Problem
The data below is to be retyped exactly, line by line.

Collected material

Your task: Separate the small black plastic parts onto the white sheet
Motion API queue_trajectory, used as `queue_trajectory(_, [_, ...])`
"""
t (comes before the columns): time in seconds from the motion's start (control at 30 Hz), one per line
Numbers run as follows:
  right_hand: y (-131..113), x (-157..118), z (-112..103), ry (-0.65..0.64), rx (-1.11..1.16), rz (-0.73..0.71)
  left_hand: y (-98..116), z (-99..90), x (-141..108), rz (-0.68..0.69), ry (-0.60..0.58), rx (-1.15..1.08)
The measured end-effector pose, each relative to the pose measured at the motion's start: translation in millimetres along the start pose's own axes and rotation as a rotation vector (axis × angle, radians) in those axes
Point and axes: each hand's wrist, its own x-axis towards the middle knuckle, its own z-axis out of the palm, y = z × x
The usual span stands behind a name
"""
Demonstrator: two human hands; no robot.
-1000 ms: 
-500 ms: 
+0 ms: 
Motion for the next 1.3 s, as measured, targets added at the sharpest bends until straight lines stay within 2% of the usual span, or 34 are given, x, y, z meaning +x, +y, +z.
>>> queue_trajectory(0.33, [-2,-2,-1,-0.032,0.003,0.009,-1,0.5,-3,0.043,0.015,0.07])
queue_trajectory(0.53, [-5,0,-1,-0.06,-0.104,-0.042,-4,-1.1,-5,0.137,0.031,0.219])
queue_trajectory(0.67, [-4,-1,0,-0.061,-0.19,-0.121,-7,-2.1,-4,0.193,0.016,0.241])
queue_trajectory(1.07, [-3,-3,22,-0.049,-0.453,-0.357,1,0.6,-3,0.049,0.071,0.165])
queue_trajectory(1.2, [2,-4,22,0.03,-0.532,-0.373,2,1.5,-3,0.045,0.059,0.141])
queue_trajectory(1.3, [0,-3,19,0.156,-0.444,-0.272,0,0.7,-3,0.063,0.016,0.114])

Written solution
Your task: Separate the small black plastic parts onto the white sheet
Motion API queue_trajectory, used as `queue_trajectory(_, [_, ...])`
"""
t (comes before the columns): time in seconds from the motion's start (control at 30 Hz), one per line
Numbers run as follows:
  right_hand: y (-131..113), x (-157..118), z (-112..103), ry (-0.65..0.64), rx (-1.11..1.16), rz (-0.73..0.71)
  left_hand: y (-98..116), z (-99..90), x (-141..108), rz (-0.68..0.69), ry (-0.60..0.58), rx (-1.15..1.08)
The measured end-effector pose, each relative to the pose measured at the motion's start: translation in millimetres along the start pose's own axes and rotation as a rotation vector (axis × angle, radians) in those axes
Point and axes: each hand's wrist, its own x-axis towards the middle knuckle, its own z-axis out of the palm, y = z × x
The usual span stands behind a name
"""
Demonstrator: two human hands; no robot.
-1000 ms: 
-500 ms: 
+0 ms: 
Motion for the next 1.3 s, as measured, targets added at the sharpest bends until straight lines stay within 2% of the usual span, or 34 are given, x, y, z meaning +x, +y, +z.
>>> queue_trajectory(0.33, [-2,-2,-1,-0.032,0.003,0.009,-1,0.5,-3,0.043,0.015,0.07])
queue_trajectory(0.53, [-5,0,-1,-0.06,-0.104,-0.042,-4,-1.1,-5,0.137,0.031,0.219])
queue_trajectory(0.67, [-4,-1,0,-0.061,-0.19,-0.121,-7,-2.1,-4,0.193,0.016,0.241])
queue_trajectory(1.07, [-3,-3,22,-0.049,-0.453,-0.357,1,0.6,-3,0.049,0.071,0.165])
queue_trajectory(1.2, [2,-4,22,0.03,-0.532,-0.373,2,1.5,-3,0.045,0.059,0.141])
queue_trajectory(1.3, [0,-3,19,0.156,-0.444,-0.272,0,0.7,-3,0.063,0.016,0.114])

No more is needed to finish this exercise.